= THE TASK =
Review the material line by line. Identify and copy every line that contains the string "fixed".

= DATA BLOCK =
☆ ☆ ☆ ☆
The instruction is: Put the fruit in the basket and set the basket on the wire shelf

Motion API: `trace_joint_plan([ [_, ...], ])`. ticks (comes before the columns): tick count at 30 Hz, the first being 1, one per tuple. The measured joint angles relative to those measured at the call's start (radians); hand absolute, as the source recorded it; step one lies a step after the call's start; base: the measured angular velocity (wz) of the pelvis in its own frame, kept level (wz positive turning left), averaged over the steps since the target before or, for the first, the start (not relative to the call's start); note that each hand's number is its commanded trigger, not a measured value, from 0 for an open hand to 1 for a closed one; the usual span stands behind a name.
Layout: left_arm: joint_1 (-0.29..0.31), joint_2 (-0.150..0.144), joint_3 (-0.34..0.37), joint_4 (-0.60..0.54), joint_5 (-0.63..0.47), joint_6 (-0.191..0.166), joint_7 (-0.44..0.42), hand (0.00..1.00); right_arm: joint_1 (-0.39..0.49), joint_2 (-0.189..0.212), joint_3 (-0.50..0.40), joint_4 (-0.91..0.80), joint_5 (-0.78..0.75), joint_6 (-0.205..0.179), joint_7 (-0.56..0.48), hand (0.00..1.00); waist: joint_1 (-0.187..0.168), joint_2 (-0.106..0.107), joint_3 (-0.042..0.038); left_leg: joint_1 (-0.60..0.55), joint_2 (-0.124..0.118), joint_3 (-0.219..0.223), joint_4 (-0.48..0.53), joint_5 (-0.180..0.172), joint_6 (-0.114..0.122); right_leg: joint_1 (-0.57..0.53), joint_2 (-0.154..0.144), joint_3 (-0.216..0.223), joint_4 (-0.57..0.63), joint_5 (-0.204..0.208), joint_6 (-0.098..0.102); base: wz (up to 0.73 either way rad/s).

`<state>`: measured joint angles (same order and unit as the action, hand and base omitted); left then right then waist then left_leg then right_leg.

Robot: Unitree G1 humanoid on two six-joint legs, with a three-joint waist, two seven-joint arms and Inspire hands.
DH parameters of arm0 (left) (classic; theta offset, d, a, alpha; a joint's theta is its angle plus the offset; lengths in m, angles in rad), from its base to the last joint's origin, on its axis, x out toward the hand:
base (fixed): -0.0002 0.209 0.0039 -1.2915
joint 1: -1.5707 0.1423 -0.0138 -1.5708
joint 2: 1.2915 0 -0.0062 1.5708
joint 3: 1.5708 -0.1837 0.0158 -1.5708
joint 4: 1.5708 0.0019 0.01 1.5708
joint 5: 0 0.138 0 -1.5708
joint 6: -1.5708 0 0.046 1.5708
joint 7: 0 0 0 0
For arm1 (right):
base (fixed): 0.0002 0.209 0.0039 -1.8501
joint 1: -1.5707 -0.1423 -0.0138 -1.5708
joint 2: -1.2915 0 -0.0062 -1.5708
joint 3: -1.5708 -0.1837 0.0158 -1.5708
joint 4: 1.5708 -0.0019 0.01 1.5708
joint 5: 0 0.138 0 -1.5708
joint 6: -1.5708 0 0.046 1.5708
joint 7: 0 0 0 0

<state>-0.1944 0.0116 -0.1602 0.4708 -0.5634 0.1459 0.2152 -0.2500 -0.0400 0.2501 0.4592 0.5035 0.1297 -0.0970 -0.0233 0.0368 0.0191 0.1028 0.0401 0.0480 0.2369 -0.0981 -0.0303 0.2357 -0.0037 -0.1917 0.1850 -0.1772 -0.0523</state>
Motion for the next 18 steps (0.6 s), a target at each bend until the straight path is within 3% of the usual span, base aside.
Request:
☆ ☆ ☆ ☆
= ANSWER BOX =
base (fixed): -0.0002 0.209 0.0039 -1.2915
base (fixed): 0.0002 0.209 0.0039 -1.8501

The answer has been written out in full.